(DATA)

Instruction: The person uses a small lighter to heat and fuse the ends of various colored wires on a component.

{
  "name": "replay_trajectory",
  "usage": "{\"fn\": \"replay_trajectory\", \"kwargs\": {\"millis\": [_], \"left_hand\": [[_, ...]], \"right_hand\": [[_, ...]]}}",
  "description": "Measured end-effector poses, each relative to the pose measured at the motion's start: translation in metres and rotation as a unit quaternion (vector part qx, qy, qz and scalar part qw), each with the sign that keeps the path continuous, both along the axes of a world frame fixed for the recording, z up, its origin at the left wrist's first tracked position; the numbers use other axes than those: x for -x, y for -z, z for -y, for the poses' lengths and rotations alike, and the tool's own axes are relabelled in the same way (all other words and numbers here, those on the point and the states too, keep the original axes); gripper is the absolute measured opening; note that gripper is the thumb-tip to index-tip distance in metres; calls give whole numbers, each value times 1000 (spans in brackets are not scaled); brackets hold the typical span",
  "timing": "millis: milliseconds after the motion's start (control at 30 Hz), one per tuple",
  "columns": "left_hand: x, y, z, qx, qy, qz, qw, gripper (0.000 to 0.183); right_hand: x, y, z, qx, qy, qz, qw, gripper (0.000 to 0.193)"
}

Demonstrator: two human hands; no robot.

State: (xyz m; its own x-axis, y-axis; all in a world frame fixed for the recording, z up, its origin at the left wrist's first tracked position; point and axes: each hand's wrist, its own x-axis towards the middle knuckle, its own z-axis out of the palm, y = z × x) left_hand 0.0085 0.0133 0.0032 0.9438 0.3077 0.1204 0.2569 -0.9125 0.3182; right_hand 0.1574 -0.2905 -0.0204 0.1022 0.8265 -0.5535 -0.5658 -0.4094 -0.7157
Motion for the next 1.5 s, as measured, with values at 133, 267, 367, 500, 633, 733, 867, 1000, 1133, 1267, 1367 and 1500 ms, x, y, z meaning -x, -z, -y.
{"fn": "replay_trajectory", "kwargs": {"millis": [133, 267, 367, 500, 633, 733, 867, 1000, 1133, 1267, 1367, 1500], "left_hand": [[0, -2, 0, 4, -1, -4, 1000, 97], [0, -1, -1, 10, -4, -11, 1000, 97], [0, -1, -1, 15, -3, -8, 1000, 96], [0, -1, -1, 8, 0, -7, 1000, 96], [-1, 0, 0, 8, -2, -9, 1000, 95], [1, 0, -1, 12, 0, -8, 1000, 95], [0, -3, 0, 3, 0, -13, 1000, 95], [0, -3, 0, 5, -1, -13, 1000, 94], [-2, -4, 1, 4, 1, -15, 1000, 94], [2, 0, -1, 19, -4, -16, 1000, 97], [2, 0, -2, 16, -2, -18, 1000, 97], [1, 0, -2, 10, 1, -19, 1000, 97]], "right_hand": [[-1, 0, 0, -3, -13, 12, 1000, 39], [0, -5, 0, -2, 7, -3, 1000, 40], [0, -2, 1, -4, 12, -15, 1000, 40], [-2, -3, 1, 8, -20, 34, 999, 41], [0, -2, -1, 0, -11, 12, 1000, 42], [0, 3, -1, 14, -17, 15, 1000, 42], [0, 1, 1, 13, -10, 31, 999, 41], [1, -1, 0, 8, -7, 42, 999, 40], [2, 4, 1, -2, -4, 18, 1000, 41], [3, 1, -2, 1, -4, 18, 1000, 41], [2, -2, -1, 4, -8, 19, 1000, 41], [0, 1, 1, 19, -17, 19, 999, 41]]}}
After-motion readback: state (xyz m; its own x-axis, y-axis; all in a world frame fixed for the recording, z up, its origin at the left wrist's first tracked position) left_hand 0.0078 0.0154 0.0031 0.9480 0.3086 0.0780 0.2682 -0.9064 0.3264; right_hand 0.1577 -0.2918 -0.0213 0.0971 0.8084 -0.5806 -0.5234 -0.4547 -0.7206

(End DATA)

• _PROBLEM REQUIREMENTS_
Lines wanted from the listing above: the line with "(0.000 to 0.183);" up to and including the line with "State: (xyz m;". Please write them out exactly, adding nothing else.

• _ANSWER AREA_
  "columns": "left_hand: x, y, z, qx, qy, qz, qw, gripper (0.000 to 0.183); right_hand: x, y, z, qx, qy, qz, qw, gripper (0.000 to 0.193)"
}

Demonstrator: two human hands; no robot.

State: (xyz m; its own x-axis, y-axis; all in a world frame fixed for the recording, z up, its origin at the left wrist's first tracked position; point and axes: each hand's wrist, its own x-axis towards the middle knuckle, its own z-axis out of the palm, y = z × x) left_hand 0.0085 0.0133 0.0032 0.9438 0.3077 0.1204 0.2569 -0.9125 0.3182; right_hand 0.1574 -0.2905 -0.0204 0.1022 0.8265 -0.5535 -0.5658 -0.4094 -0.7157

There is no additional output for this exercise.